Gov. Ron DeSantis’ controversial nominee to lead an obscure but powerful group of state judges won’t be confirmed by the Senate this session, a key Republican senator said Monday.
Citing unspecified concerns, Sen. Ed Hooper, R-Palm Harbor, said his committee won’t take up the confirmation of John MacIver, a 7-year attorney with virtually no experience in the courtroom.
“I’ve talked to a lot of folks in the process, and there are a couple of areas where there was some concern,” Hooper said. “I just didn’t have a level of comfort bringing that confirmation forward, because that has my name on it.”
MacIver was DeSantis’ choice to be the chief judge of the Division of Administrative Hearings, whose 29 judges rule on state government issues ranging from workers’ compensation disputes to the locations of nuclear power plants. He’s been in the job since fall, when he was appointed by DeSantis and the Cabinet.
To keep the job, however, he needed to be confirmed by two Senate committees, including Hooper’s Governmental Oversight and Accountability Committee. The committee met for the last time on Monday without taking up MacIver’s appointment.
“I think it’s now between he and the governor’s office how best they want to go forward,” Hooper said.
If DeSantis doesn’t reappoint him, MacIver will be out of the job. DeSantis’ spokeswoman Helen Ferré declined to say what the governor will do.

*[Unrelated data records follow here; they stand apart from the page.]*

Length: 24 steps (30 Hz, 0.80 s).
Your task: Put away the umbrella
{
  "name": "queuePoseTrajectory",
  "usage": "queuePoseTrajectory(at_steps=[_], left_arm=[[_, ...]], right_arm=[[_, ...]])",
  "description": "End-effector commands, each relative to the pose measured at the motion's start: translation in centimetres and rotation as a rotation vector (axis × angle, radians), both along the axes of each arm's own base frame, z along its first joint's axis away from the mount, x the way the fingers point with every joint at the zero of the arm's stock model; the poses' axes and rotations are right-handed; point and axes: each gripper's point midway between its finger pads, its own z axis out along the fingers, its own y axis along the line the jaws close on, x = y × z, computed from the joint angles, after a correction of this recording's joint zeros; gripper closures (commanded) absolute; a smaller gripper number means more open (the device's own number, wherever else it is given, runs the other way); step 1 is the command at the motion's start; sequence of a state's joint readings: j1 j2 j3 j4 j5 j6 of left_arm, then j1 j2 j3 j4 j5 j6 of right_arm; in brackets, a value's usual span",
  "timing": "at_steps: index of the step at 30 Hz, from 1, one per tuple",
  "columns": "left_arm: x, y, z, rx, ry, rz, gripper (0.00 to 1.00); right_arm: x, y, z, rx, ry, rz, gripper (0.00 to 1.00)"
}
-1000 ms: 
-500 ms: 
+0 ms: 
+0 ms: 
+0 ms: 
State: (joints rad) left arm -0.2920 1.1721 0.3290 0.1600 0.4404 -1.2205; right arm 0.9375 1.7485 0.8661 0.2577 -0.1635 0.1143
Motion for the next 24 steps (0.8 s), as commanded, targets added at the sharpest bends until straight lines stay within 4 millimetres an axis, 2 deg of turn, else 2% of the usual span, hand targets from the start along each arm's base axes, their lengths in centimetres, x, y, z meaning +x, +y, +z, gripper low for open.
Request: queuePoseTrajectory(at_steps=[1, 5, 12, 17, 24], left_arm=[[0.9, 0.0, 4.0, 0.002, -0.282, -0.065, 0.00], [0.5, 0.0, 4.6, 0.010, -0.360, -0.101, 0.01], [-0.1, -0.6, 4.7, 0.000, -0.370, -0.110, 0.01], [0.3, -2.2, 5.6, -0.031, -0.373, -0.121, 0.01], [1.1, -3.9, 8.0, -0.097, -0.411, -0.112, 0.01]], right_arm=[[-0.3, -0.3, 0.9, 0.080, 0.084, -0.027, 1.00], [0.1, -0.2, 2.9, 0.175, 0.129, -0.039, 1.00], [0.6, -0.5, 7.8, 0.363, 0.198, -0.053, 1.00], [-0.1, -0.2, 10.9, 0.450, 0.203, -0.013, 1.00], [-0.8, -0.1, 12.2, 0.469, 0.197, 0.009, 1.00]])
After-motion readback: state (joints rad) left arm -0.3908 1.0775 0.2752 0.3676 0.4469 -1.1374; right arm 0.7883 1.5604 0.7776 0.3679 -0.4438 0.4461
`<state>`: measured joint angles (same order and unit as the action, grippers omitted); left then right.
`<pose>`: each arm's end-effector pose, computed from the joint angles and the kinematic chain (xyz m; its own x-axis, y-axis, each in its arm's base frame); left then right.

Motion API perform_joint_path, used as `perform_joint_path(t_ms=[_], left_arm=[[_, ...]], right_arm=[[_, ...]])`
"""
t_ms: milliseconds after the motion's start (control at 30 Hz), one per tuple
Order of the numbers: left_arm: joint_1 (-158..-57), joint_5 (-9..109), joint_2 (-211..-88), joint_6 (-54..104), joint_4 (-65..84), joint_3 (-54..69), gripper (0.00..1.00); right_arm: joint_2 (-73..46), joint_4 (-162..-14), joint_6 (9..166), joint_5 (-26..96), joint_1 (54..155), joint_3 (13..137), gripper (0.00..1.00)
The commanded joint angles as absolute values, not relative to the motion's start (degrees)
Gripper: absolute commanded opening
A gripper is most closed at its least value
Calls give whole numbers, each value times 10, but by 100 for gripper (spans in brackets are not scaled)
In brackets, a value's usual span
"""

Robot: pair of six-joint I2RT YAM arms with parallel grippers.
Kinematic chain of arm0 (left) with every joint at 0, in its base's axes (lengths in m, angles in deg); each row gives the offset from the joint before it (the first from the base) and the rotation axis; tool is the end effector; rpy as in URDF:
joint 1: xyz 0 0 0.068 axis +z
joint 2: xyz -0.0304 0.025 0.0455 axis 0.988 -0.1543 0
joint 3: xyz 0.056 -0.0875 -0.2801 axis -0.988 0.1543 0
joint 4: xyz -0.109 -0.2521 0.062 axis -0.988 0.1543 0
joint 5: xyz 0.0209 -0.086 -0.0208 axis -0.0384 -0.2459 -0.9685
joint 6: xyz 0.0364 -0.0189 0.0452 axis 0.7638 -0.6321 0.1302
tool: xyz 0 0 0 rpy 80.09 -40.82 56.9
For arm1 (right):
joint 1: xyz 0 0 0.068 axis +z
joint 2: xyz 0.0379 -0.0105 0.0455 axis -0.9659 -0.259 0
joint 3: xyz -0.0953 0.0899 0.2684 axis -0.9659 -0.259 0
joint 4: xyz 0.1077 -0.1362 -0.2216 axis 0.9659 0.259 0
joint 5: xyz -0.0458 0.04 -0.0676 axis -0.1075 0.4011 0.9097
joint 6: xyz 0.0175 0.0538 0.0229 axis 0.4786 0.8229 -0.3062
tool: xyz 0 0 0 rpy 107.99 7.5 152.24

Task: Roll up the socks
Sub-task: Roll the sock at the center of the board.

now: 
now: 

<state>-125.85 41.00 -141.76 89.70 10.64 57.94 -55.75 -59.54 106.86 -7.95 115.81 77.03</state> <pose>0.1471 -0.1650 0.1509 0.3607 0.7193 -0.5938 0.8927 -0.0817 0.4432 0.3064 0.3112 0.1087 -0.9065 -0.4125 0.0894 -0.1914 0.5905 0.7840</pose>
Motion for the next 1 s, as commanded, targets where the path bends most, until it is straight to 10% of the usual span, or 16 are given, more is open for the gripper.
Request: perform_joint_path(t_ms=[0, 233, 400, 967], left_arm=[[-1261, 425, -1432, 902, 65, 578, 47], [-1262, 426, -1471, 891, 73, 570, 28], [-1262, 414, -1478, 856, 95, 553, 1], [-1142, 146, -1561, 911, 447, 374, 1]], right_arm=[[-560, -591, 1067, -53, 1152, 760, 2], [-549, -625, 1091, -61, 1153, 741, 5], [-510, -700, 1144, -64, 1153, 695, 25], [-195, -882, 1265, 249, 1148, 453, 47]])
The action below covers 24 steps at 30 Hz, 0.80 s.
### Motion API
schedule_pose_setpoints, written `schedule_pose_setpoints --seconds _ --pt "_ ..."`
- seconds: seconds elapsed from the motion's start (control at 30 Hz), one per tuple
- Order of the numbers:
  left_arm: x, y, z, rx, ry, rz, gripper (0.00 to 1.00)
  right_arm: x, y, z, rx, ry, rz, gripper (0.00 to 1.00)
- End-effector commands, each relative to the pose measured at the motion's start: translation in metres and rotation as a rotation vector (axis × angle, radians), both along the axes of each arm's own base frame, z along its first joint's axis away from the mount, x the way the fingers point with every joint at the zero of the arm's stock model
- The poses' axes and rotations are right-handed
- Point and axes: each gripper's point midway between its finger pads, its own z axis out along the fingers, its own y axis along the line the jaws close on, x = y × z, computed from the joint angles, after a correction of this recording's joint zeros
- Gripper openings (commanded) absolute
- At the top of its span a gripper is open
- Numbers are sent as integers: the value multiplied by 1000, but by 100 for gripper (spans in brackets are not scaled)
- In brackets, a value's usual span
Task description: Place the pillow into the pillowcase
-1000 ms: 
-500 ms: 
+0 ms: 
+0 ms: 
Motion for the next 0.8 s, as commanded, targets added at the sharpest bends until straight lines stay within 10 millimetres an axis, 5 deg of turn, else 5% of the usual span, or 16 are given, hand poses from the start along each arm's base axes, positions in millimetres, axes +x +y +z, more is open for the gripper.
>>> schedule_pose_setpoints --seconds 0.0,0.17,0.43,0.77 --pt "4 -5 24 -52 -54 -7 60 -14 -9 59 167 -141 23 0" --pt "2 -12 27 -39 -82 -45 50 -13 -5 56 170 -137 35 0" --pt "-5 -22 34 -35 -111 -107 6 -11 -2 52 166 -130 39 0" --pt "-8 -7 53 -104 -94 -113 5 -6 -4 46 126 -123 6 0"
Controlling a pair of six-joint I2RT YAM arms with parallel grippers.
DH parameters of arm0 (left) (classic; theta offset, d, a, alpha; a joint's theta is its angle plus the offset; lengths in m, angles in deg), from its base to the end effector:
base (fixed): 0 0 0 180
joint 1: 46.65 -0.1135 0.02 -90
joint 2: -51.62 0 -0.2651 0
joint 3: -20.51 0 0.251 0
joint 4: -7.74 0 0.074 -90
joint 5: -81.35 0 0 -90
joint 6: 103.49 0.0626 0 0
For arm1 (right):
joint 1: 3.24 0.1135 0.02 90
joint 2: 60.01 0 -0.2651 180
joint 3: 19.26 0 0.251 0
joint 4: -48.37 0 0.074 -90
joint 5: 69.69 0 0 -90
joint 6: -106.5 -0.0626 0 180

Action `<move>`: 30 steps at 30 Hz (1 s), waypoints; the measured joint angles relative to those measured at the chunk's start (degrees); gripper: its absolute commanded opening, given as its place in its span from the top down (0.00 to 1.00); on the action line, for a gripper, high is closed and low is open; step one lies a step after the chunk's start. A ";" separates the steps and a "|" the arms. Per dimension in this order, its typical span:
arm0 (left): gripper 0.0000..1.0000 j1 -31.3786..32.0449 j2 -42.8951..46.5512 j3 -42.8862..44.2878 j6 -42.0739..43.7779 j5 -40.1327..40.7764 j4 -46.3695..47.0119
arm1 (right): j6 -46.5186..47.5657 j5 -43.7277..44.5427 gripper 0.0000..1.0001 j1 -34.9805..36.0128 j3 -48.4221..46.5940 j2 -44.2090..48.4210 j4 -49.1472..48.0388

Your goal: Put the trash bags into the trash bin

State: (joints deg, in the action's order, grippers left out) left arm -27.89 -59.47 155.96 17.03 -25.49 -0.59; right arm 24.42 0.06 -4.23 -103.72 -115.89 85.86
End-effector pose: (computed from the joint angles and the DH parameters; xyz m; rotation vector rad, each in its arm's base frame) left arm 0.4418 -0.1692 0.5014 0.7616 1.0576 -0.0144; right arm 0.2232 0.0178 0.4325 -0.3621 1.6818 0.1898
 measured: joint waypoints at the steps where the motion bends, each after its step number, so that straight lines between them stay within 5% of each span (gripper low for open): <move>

“The governor will review the situation,” she said in a statement.
While obscure, the division is hugely influential in state government. The administrative law judges are supposed to be neutral arbiters on a variety of state issues, and they frequently rule against a governor’s agencies or priorities.
For that reason, multiple former judges told the Times/Herald that governors and lawmakers from both parties had pressured them or their colleagues on particular cases over the decades.
The position came open last year when DeSantis’ general counsel pushed out the division’s previous chief judge, who had decades of legal experience when he was appointed by former Gov. Jeb Bush in 2003. DeSantis then chose MacIver from the only two applicants for the job.
Agriculture Commissioner Nikki Fried, Senate Minority Leader Audrey Gibson, D-Jacksonville and former division judges said MacIver did not have enough experience to do the job. MacIver has less experience than the judges he’s overseeing.
“Neither of these candidates rise to the level of what we consider necessary for the chief administrative law judge,” Fried said last year.
But what MacIver lacked in experience, he made up for in connections. Most of his time as a lawyer has been spent working for former Gov. Rick Scott or DeSantis, and he’s a chapter president of the Federalist Society, whose conservative judicial philosophy is shared by DeSantis.
During his interview with DeSantis and the Cabinet, MacIver raised eyebrows by repeating Federalist Society talking points and mentioning stripping away powers the administrative judges have held for decades.
MacIver was also one of two lawyers representing the governor in the removal of Broward County Sheriff Scott Israel following the 2018 Parkland shooting. Although it was by far MacIver’s most high-profile work, it was blasted by a Republican lawyer hired by the Senate to evaluate Israel’s removal.